__Requirement__.
You are asked to filter the data below and copy every line holding "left".

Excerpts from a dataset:
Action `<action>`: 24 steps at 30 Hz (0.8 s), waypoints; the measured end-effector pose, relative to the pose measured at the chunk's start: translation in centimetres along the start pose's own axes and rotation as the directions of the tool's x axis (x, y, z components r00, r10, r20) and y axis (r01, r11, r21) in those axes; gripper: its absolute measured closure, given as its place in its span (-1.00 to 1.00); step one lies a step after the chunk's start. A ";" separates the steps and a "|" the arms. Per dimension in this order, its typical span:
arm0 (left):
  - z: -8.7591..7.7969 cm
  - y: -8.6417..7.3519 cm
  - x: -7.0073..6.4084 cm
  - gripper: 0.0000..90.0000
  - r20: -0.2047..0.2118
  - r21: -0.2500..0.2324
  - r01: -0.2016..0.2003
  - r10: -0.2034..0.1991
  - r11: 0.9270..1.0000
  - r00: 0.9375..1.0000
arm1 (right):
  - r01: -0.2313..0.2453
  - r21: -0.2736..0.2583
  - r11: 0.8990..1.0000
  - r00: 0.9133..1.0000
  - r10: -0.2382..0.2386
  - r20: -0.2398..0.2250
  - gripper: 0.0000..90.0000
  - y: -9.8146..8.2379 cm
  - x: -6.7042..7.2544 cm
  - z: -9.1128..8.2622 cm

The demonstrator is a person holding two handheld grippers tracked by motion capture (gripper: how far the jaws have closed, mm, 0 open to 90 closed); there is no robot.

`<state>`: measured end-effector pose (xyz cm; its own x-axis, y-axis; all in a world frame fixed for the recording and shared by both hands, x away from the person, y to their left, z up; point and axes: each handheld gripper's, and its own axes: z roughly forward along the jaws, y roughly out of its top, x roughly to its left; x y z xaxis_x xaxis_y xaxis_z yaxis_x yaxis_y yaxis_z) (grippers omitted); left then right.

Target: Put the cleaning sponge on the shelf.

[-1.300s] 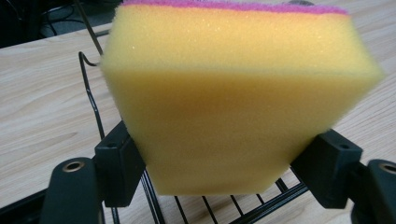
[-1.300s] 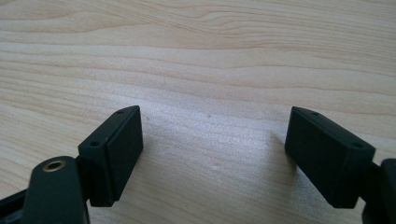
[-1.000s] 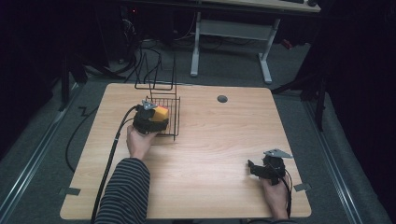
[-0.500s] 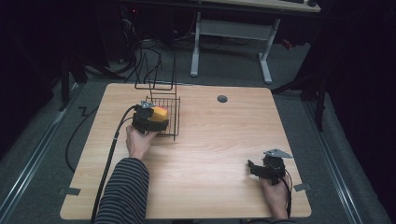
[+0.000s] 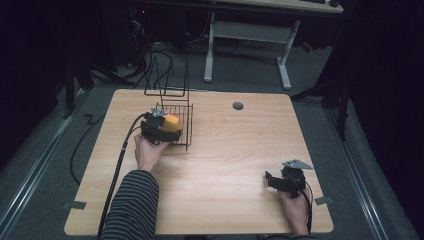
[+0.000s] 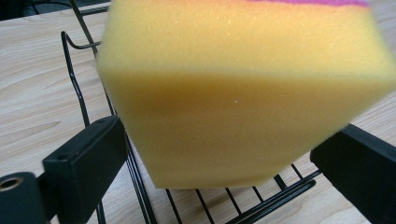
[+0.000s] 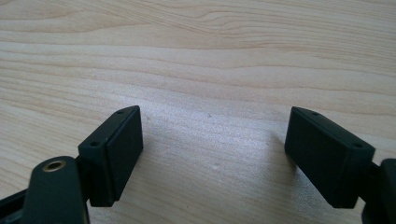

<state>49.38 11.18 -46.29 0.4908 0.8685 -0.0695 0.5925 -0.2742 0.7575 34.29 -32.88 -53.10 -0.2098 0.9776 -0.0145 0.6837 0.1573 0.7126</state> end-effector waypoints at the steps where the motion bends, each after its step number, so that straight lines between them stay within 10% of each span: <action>1: -0.1 0.0 0.0 -0.94 0.002 -0.001 -0.001 0.001 1.000 1.000 | 0.000 0.000 1.000 1.000 0.000 0.000 -0.57 0.0 0.0 0.0; 24: -2.5 -1.4 -0.1 -1.00 0.055 -0.043 -0.027 0.030 0.999 0.998 | 0.000 0.000 1.000 1.000 0.000 0.000 -0.57 0.0 0.0 0.0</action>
<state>46.85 12.49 -45.73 0.5426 0.8359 -0.0824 0.5505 -0.2799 0.7865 34.29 -32.88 -53.11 -0.2100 0.9776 -0.0147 0.6835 0.1576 0.7128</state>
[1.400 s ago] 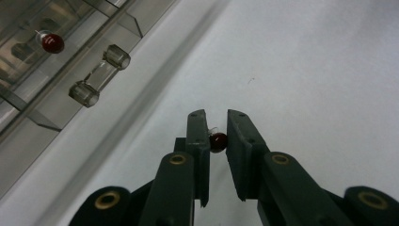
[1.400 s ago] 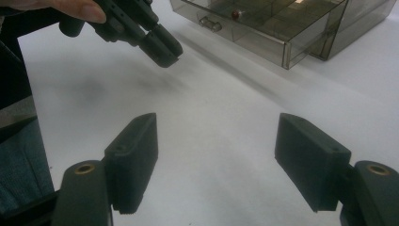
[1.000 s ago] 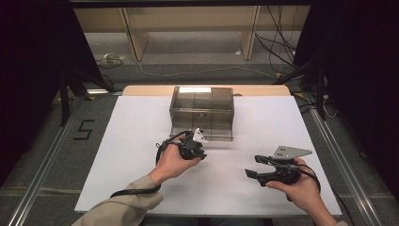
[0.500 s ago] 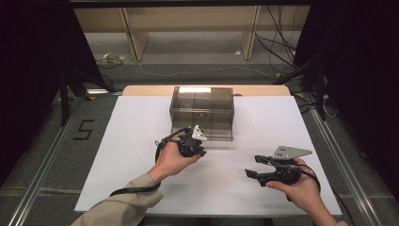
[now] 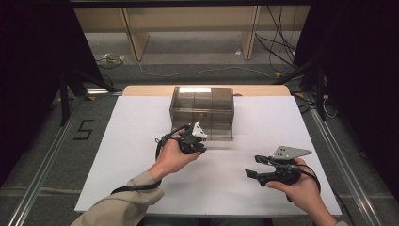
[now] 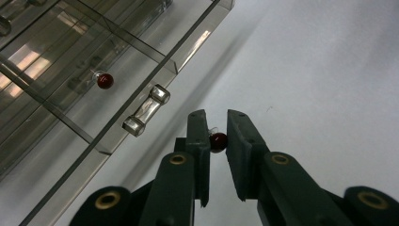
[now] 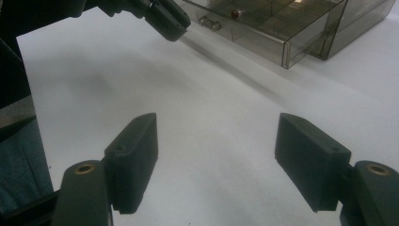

__Solution for this task__.
arm0 (left):
`<state>`: measured end-effector pose (xyz cm; its own x-axis, y-axis; all in a world frame fixed for the recording and shared by both hands, x away from the person, y to their left, z up; point and axes: each handheld gripper's, and its own axes: z roughly forward along the jaws, y roughly out of its top, x roughly to its left; x y z xaxis_x xaxis_y xaxis_z yaxis_x yaxis_y yaxis_z) (grippers omitted); left then right.

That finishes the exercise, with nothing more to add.